> [Task directions]: Look through the lines of the material and count those containing "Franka". Give that count alone.

> [Records provided]:
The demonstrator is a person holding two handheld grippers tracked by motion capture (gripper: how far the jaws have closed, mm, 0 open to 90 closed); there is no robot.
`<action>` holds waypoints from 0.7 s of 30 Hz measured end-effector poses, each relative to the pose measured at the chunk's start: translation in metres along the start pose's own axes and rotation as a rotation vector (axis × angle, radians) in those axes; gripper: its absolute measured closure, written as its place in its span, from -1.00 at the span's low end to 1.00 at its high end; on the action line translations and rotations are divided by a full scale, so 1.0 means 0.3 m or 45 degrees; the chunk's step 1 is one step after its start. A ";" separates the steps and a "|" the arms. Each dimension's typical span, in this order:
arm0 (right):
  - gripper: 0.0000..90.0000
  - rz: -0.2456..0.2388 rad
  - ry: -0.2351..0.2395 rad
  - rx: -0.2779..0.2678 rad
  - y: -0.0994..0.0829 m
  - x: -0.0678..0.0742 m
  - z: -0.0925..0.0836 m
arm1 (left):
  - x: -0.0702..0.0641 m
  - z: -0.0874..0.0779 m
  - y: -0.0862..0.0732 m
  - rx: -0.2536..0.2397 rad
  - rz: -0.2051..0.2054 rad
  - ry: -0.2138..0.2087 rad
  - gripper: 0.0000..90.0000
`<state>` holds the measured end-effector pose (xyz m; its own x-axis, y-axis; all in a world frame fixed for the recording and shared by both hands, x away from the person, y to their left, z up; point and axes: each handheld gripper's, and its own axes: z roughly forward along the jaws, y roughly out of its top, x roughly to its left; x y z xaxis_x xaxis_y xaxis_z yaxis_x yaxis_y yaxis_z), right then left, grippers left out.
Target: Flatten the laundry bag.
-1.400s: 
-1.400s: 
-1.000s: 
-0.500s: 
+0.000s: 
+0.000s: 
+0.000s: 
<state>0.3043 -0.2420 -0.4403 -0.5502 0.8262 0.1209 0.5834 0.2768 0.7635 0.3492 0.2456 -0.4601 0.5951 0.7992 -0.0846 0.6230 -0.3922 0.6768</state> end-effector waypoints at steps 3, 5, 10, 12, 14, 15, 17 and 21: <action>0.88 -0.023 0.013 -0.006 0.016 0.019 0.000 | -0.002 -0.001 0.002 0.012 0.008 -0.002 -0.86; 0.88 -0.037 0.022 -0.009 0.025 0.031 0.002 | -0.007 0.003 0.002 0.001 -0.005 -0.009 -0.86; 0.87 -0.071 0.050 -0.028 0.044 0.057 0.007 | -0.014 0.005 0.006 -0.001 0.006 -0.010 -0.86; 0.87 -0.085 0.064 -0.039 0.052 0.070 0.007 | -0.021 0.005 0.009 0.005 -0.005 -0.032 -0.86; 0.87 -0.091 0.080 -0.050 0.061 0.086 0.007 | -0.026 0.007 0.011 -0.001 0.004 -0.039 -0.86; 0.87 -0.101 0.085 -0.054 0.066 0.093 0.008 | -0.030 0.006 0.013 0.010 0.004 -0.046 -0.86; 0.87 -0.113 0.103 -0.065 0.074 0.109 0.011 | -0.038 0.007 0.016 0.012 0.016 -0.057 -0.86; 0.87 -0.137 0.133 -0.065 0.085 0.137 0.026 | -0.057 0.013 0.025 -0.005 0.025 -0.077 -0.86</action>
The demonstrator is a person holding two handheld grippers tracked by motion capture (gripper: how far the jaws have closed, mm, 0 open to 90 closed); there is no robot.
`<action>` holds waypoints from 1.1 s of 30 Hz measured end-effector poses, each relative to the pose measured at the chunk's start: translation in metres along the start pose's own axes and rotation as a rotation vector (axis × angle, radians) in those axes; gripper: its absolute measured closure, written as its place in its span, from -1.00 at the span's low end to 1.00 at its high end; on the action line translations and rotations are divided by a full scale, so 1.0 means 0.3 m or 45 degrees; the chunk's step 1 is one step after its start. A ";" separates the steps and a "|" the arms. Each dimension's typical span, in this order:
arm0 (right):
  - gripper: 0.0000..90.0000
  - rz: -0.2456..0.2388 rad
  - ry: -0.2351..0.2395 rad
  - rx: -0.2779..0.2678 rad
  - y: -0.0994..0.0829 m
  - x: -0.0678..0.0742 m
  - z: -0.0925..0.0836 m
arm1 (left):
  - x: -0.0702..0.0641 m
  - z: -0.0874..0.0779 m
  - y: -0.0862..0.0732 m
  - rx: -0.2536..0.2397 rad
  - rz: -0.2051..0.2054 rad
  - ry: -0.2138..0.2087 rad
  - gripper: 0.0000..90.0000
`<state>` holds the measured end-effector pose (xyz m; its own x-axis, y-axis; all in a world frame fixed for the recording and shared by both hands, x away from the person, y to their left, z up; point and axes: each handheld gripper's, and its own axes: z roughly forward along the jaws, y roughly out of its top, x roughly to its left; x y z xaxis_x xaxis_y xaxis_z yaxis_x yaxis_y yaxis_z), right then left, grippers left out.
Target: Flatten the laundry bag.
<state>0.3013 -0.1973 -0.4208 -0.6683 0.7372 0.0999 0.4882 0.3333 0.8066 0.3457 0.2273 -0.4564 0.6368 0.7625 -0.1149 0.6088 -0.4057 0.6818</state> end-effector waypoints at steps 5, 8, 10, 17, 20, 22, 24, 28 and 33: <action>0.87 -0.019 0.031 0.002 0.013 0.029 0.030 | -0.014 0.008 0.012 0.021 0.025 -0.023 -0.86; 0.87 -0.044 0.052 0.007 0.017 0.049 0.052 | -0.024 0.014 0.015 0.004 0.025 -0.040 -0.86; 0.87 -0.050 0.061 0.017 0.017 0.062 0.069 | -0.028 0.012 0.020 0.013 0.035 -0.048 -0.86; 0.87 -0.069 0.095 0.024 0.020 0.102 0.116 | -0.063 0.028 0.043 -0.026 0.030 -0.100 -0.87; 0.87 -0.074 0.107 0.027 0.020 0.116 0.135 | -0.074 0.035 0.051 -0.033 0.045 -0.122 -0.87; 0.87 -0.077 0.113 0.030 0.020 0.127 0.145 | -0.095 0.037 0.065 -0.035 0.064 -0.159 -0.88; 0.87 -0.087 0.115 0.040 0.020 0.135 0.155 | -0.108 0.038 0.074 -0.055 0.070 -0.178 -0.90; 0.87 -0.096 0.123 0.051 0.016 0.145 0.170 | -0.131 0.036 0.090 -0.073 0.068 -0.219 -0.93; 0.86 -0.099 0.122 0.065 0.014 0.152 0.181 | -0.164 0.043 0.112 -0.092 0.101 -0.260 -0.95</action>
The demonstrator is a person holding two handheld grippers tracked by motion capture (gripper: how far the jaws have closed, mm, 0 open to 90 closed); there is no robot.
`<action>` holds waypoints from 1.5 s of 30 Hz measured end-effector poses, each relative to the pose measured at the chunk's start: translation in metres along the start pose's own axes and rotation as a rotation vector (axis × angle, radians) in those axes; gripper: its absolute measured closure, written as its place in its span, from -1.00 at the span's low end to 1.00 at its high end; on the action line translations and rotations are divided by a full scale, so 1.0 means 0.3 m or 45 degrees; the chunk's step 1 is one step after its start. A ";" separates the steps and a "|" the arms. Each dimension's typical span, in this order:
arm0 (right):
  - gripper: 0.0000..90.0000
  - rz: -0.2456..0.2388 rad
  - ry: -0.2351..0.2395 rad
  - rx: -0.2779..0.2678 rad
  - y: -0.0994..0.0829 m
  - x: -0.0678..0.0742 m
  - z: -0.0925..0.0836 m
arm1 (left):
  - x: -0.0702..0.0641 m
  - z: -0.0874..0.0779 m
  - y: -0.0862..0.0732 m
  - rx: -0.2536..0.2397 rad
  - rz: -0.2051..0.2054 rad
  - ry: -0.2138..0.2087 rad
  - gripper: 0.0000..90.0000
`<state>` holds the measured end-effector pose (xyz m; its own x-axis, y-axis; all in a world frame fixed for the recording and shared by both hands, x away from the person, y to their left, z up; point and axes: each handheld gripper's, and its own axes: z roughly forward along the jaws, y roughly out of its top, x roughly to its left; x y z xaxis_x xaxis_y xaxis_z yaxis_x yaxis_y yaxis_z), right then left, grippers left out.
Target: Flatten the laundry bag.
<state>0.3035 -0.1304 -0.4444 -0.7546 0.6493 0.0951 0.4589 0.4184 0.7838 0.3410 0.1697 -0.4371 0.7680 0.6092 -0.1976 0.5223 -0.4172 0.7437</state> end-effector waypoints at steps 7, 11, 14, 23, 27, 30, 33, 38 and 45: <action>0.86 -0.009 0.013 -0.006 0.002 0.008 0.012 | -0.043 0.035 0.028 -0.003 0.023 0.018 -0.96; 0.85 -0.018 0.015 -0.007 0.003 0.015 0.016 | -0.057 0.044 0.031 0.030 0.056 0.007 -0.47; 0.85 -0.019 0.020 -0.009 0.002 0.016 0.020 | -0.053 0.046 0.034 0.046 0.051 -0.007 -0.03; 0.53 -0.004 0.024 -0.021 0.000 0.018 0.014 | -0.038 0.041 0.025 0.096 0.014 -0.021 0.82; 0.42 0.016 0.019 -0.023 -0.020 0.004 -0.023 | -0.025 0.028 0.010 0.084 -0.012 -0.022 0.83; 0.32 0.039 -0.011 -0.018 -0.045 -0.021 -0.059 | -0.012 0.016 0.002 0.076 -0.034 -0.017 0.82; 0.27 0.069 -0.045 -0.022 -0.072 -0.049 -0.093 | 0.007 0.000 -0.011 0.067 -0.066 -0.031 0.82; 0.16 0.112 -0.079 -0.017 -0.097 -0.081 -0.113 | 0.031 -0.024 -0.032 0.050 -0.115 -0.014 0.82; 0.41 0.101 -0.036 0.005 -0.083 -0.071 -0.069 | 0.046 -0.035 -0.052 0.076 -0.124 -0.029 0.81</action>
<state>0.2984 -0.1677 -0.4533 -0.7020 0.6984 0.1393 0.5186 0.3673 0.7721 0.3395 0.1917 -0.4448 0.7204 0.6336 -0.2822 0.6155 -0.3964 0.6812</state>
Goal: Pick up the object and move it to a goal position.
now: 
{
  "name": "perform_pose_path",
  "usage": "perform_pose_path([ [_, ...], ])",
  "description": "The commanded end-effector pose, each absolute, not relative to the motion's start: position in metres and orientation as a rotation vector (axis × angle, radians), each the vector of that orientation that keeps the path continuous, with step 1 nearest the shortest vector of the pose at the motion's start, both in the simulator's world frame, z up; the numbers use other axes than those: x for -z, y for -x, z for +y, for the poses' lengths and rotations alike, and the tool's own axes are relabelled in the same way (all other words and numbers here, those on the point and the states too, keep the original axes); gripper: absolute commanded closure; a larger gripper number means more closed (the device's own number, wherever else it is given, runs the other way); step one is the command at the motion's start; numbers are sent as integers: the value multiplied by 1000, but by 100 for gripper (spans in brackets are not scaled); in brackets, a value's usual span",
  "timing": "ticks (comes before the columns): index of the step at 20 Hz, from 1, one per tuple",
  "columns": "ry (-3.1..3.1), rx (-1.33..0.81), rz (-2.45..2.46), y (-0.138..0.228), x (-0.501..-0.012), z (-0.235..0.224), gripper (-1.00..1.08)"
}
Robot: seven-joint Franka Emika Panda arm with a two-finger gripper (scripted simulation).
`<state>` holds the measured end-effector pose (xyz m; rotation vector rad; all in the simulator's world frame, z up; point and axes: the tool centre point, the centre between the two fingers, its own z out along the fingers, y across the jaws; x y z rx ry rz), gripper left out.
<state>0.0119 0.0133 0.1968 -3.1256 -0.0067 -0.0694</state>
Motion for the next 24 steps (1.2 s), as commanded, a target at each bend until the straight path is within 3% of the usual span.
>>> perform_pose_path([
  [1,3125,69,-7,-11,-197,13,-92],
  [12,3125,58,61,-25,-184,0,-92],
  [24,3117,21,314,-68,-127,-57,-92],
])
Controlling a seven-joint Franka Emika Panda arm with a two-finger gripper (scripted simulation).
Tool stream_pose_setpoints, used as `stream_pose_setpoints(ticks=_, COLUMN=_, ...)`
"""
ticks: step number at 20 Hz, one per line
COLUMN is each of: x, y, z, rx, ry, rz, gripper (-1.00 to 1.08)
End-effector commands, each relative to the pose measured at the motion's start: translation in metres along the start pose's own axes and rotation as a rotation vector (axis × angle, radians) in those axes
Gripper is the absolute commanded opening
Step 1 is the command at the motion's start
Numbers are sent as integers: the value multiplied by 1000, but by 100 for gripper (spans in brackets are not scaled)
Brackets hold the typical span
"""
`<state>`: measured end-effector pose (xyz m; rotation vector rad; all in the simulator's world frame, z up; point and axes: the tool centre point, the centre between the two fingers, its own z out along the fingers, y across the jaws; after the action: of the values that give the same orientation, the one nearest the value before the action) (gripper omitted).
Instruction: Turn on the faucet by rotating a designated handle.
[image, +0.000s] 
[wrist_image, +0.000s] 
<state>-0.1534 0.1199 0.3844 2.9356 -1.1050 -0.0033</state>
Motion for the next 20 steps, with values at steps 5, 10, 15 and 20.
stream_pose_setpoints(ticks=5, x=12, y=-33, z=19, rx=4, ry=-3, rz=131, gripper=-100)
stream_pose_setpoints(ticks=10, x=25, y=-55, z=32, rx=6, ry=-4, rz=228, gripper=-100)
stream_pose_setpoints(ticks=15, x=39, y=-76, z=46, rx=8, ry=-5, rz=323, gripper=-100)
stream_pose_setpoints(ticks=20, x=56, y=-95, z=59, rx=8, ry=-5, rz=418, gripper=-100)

> [Solution]: 2